Flask API and user interface (Web Application)

Finally, we get to the exciting part where we make our Machine Learning working in a real environment with the user interface. To do this we use Flask a simple and powerful python web framework that can be used to build an API and therefore call the inference function from the browser. The application file looks like this.

from flask import Flask, request, jsonify, render_template
import base64, json
from io import BytesIO
from ml_model.model import MyModel
import numpy as np

# declare constants
HOST = '0.0.0.0'
PORT = 8888

# initialize flask application
app = Flask(__name__)

# Read model to keep it ready all the time
model = MyModel('./ml_model/trained_weights.pth', 'cpu')
CLASS_MAPPING = '0123456789ABCDEFGHIJKLMNOPQRSTUVWXYZabdefghnqrt'

# Application template html/css/js
@app.route('/')
def home():
    return render_template("home.html")

# Prediction method
@app.route('/predict', methods=['GET','POST'])
def predict():
    results = {"prediction" :"Empty", "probability" :{}}

    # get data
    input_img = BytesIO(base64.urlsafe_b64decode(request.form['img']))

    # model.predict method takes the raw data and output a vector of probabilities
    res =  model.predict(input_img)

    results["prediction"] = str(CLASS_MAPPING[np.argmax(res)])
    results["probability"] = float(np.max(res))*100

    # output data
    return json.dumps(results)

if __name__ == '__main__':
    # run web server
    app.run(host=HOST,
            debug=True,  # automatic reloading enabled
            port=PORT)

This will read an input image and returns the prediction with associated probability to show it on the Html template file home.html available in the folder templates (https://github.com/imadelh/ML-web-app/tree/master/app/templates).

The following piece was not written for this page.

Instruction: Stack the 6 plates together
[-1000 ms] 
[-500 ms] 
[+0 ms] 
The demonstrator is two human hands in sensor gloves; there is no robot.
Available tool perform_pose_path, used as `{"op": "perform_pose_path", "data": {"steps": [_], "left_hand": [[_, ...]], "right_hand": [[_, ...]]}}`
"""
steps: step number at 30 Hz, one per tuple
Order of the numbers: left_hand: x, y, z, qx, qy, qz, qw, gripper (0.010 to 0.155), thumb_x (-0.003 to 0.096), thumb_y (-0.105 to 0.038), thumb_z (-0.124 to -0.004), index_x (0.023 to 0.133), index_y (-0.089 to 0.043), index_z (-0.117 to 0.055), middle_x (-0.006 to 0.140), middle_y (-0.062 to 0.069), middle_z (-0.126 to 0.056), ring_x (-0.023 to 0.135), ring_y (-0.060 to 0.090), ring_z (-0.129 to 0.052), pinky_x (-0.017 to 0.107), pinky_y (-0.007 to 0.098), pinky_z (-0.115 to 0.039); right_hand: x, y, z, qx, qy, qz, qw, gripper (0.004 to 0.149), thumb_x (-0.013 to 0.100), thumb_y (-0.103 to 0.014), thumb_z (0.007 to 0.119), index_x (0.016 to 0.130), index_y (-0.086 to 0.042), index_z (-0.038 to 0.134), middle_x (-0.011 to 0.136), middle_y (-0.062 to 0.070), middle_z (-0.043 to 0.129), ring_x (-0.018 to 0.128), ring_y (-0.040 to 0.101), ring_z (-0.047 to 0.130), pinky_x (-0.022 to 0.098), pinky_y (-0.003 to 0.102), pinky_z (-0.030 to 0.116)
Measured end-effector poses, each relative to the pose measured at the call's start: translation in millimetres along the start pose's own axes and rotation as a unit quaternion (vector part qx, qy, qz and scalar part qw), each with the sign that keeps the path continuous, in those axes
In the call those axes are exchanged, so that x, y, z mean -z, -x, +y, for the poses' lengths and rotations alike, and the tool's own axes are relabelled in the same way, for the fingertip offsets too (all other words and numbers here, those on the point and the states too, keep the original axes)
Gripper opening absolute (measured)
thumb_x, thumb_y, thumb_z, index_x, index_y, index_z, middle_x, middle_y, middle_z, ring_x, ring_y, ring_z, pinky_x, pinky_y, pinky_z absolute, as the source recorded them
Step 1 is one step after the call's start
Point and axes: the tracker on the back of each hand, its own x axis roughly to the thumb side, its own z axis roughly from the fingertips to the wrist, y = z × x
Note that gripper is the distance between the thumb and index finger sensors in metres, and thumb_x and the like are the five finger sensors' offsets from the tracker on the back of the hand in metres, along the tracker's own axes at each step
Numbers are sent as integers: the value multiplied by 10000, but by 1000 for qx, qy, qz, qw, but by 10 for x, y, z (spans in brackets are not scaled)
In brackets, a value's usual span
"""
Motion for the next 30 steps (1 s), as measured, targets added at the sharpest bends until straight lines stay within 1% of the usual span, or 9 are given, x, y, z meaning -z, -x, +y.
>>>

To run this application using the docker image we can do as follows

# Run a container
sudo ./mydocker.sh run -i -t --rm -v /home/imad:/home/root/ imadelh/jetson_pytorch_flask:arm_v1

# Now you are inside the container bash, go to the application directory and run
python3 app.py

# See github repo for more details https://github.com/imadelh/ML-web-app
# The service will be running at localhost:8888

For information, Flask native “webserver” app.run() is not meant for a production environment that would scale to large number of requests. Other tools maybe used to that purpose such as Gunicorn (https://gunicorn.org).

Conclusion

This was a mini-project done over a weekend and it still very far from a real-world Machine Learning applications that would scale to a high number of users. But out of small things, greater things have been produced and we got to see the necessary steps to train and deploy an ML model in a very simplified way. Here are some points for improvement

  • Hyperparameter optimization ;
  • Neural network pruning ;
  • Center and crop image ;
  • Show top-n predictions ;
  • Model versionning ;
  • Load balancer in a cluster ;
  • Add correction and submit options - Online Re-training.